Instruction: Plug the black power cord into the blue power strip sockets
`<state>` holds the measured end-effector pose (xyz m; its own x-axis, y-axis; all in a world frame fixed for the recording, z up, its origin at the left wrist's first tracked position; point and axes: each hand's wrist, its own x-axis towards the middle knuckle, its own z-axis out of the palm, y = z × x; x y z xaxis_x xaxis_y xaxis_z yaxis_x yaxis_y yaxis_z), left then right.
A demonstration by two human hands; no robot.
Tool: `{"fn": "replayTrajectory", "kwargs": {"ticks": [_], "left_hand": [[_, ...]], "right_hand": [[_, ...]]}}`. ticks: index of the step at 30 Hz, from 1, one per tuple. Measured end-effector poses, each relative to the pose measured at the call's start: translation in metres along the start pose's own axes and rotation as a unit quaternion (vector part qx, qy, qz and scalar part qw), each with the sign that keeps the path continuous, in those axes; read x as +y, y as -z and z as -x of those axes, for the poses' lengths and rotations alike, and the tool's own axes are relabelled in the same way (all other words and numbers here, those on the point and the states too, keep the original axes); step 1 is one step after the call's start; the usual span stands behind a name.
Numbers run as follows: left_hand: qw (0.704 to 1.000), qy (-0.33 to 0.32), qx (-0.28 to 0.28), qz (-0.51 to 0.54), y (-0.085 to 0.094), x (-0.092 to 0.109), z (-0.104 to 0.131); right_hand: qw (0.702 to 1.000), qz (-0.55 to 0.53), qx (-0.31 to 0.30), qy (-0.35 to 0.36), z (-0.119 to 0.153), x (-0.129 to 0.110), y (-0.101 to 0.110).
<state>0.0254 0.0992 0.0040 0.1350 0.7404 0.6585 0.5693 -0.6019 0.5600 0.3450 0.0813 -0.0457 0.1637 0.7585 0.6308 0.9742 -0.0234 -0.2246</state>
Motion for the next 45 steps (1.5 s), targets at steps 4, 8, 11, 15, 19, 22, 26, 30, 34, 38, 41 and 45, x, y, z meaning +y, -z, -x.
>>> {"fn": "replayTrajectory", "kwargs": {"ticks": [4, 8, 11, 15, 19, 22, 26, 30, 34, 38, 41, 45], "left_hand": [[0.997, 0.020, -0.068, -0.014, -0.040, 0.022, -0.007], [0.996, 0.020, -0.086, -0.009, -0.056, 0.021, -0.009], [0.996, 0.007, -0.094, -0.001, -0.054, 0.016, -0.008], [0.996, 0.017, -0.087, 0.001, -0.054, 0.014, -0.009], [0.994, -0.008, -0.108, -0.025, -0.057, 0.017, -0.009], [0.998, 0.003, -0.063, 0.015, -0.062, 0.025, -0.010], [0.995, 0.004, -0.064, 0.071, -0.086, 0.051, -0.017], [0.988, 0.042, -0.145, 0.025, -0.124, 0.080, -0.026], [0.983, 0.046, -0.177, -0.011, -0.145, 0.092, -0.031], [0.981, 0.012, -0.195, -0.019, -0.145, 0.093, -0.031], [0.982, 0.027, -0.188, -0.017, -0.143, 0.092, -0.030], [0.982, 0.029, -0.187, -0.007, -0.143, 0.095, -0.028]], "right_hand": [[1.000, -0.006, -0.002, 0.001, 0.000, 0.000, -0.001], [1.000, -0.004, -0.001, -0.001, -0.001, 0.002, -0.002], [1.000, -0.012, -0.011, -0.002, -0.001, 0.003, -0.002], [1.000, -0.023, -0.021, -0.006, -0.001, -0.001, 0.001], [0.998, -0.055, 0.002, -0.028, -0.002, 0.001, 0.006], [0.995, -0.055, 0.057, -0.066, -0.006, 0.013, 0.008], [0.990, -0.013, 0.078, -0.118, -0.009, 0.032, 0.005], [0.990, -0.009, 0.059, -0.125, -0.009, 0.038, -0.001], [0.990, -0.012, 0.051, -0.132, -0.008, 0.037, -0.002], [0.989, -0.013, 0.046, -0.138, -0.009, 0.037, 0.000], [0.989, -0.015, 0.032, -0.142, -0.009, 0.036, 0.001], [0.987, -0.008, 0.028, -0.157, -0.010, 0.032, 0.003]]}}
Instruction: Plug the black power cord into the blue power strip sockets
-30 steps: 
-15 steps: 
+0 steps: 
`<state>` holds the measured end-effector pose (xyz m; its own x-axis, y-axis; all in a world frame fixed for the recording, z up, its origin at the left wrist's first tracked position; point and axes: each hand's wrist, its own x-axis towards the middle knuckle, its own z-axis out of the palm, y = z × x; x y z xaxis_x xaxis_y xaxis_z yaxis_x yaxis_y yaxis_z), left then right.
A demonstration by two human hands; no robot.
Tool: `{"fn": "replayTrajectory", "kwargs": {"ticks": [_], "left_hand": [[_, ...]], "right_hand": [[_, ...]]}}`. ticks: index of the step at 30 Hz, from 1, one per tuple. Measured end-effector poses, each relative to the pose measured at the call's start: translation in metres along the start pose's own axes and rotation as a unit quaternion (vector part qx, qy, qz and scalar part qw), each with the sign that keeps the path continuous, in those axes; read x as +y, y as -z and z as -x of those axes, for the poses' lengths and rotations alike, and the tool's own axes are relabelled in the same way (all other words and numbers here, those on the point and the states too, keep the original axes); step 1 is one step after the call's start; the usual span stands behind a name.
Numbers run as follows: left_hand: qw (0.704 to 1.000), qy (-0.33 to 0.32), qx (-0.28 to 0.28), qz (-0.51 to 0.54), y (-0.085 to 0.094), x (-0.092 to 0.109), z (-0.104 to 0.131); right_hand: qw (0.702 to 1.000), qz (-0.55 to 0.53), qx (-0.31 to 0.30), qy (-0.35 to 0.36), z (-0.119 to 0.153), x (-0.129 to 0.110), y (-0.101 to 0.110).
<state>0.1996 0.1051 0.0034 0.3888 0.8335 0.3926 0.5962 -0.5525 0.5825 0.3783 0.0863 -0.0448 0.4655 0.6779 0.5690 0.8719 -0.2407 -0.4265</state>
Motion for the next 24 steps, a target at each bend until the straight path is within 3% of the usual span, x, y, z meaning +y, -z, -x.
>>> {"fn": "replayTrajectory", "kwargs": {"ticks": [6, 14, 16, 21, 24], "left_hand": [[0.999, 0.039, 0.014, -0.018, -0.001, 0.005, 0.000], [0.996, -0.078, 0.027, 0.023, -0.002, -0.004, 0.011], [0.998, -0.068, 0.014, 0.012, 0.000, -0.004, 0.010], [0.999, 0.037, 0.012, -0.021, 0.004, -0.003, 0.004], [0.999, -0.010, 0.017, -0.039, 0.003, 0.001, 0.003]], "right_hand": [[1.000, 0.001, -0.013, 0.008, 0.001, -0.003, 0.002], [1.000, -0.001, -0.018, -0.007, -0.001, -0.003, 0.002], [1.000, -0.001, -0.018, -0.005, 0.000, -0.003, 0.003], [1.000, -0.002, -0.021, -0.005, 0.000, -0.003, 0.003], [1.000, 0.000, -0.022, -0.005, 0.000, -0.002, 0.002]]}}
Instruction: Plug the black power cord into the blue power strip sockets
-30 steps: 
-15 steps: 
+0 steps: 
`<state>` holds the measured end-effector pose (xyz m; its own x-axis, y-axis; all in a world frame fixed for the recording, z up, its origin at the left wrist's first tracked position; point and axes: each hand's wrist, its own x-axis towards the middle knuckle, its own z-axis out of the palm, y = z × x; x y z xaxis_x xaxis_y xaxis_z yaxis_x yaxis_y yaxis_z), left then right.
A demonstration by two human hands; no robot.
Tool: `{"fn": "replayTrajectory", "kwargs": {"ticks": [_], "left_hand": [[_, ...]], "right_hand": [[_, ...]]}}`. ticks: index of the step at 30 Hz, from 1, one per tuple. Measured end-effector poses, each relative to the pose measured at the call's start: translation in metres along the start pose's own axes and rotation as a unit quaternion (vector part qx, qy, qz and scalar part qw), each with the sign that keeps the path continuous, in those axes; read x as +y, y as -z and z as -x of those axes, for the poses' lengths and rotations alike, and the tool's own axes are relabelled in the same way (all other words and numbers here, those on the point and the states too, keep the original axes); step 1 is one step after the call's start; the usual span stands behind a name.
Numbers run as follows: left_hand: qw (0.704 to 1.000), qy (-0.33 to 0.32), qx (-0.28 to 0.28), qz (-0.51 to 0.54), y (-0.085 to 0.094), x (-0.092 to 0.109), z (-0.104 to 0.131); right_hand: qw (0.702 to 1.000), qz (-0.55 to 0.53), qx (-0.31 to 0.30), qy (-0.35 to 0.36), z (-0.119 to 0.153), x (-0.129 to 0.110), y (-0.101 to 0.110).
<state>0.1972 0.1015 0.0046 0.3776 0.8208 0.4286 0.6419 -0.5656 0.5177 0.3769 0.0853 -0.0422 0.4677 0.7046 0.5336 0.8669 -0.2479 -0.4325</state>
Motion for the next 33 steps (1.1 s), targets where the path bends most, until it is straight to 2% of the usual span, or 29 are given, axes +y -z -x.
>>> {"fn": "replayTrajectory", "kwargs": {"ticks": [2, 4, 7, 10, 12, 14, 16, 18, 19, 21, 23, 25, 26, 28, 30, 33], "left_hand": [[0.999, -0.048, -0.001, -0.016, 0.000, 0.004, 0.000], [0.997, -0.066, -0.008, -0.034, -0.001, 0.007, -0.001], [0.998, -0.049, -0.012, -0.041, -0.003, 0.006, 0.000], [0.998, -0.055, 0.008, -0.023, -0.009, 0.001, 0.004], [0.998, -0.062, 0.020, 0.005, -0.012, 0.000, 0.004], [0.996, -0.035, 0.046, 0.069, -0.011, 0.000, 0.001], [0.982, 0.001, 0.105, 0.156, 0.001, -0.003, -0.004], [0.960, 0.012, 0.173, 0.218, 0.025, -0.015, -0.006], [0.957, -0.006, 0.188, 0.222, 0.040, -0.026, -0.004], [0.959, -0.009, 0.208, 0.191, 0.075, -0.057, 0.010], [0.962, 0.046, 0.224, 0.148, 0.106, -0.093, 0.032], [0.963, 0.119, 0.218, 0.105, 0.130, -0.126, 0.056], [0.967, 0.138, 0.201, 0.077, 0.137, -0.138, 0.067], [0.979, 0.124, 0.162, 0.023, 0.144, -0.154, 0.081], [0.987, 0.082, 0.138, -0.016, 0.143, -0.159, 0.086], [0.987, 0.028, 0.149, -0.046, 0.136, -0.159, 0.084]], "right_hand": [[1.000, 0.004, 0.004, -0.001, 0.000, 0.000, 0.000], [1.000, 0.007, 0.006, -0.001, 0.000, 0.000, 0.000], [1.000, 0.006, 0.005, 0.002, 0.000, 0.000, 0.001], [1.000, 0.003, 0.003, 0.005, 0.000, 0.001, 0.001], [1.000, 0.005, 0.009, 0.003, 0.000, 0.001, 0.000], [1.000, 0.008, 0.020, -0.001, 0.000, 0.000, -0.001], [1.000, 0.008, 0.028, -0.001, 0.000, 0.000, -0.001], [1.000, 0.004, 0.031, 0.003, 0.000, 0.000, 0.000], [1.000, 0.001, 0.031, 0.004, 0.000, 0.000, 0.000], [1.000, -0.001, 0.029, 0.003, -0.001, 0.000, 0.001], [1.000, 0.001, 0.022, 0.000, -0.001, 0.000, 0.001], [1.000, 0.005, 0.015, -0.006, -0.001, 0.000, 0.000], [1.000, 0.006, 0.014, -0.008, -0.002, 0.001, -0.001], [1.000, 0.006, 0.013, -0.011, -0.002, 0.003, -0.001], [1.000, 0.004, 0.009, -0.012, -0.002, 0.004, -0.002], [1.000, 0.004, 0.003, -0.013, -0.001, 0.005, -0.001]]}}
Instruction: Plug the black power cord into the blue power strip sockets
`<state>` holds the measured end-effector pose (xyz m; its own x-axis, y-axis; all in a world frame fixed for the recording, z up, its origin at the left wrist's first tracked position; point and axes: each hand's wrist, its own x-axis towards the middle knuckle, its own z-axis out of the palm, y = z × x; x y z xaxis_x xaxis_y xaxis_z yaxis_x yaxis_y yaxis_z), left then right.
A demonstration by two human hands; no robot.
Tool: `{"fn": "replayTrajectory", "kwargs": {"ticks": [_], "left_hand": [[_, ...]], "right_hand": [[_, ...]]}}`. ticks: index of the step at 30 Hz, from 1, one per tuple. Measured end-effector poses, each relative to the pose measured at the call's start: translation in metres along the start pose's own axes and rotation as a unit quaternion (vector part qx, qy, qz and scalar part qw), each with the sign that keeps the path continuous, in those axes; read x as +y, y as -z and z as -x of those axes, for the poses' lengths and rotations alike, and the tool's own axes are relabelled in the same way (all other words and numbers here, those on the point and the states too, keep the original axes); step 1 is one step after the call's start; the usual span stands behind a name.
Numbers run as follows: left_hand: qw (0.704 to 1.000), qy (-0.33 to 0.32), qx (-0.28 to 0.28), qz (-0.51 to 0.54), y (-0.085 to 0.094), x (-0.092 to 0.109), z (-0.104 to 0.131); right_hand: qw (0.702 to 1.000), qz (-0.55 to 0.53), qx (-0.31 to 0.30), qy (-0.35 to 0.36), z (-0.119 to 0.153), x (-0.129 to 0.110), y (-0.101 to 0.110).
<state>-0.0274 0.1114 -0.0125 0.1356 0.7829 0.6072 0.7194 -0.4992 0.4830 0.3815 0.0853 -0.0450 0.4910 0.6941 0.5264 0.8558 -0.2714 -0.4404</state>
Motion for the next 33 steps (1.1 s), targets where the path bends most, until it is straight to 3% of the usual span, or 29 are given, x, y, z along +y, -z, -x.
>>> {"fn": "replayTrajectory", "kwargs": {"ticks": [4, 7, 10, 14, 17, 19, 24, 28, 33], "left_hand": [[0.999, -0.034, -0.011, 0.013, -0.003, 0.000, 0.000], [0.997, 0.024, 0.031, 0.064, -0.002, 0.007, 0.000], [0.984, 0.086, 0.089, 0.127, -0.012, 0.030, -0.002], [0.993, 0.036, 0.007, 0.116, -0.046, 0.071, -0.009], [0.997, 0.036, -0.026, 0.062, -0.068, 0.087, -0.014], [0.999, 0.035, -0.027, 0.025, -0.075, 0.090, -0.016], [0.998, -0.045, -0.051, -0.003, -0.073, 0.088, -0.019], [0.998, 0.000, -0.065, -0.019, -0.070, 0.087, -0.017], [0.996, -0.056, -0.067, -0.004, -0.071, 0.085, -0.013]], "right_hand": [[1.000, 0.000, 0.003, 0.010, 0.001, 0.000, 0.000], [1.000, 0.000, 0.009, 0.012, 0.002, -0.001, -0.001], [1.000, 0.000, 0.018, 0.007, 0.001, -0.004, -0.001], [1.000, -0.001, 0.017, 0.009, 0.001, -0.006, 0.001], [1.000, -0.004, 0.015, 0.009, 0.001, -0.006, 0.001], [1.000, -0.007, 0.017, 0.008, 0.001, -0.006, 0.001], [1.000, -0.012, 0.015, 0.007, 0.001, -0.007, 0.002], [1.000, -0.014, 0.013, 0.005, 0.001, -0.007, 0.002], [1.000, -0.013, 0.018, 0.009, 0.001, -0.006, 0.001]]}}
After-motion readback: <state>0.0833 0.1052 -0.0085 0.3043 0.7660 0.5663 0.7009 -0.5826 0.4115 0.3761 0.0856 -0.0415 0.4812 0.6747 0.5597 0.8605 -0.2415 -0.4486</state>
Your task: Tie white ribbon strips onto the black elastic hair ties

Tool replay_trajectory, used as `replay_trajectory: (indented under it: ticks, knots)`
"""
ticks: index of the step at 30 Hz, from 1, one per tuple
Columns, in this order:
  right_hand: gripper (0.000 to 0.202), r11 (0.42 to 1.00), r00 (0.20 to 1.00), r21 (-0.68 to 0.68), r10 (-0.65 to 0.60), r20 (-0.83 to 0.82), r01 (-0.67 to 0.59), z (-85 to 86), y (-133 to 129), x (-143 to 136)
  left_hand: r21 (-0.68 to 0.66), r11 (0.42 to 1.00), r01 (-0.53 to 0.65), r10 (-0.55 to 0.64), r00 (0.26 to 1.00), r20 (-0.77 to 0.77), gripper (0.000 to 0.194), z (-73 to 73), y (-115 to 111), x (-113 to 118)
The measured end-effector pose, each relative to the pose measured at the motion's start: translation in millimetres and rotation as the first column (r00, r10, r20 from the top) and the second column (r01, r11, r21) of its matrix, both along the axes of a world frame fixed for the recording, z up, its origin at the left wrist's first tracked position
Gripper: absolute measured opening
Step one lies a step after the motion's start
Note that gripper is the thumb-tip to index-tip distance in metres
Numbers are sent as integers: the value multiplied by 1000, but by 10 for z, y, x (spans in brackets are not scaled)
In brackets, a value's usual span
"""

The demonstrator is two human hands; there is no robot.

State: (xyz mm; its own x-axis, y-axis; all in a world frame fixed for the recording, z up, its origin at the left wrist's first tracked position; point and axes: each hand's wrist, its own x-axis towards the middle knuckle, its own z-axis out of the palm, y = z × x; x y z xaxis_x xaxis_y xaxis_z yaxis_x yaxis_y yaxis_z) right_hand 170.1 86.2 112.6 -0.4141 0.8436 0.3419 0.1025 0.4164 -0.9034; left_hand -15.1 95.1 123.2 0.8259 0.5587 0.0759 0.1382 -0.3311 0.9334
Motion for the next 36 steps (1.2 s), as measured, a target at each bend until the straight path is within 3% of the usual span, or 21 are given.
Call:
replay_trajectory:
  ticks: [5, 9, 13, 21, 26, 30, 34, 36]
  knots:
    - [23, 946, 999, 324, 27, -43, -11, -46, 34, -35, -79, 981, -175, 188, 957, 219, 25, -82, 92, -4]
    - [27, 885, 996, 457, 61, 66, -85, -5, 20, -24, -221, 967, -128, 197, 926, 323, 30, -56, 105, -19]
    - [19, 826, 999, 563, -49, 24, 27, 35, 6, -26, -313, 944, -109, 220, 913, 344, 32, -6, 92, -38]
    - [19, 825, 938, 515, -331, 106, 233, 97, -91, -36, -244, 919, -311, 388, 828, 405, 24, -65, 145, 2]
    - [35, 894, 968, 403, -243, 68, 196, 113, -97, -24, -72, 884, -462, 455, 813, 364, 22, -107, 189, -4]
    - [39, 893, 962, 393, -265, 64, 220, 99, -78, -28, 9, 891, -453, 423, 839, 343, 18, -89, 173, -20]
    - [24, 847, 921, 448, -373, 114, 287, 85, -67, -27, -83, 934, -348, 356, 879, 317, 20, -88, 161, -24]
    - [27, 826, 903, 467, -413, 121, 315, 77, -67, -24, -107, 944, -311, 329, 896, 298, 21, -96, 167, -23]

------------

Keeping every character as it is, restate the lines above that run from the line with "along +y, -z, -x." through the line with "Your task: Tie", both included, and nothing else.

Motion for the next 33 steps (1.1 s), targets where the path bends most, until it is straight to 3% of the usual span, or 29 are given, x, y, z along +y, -z, -x.
>>> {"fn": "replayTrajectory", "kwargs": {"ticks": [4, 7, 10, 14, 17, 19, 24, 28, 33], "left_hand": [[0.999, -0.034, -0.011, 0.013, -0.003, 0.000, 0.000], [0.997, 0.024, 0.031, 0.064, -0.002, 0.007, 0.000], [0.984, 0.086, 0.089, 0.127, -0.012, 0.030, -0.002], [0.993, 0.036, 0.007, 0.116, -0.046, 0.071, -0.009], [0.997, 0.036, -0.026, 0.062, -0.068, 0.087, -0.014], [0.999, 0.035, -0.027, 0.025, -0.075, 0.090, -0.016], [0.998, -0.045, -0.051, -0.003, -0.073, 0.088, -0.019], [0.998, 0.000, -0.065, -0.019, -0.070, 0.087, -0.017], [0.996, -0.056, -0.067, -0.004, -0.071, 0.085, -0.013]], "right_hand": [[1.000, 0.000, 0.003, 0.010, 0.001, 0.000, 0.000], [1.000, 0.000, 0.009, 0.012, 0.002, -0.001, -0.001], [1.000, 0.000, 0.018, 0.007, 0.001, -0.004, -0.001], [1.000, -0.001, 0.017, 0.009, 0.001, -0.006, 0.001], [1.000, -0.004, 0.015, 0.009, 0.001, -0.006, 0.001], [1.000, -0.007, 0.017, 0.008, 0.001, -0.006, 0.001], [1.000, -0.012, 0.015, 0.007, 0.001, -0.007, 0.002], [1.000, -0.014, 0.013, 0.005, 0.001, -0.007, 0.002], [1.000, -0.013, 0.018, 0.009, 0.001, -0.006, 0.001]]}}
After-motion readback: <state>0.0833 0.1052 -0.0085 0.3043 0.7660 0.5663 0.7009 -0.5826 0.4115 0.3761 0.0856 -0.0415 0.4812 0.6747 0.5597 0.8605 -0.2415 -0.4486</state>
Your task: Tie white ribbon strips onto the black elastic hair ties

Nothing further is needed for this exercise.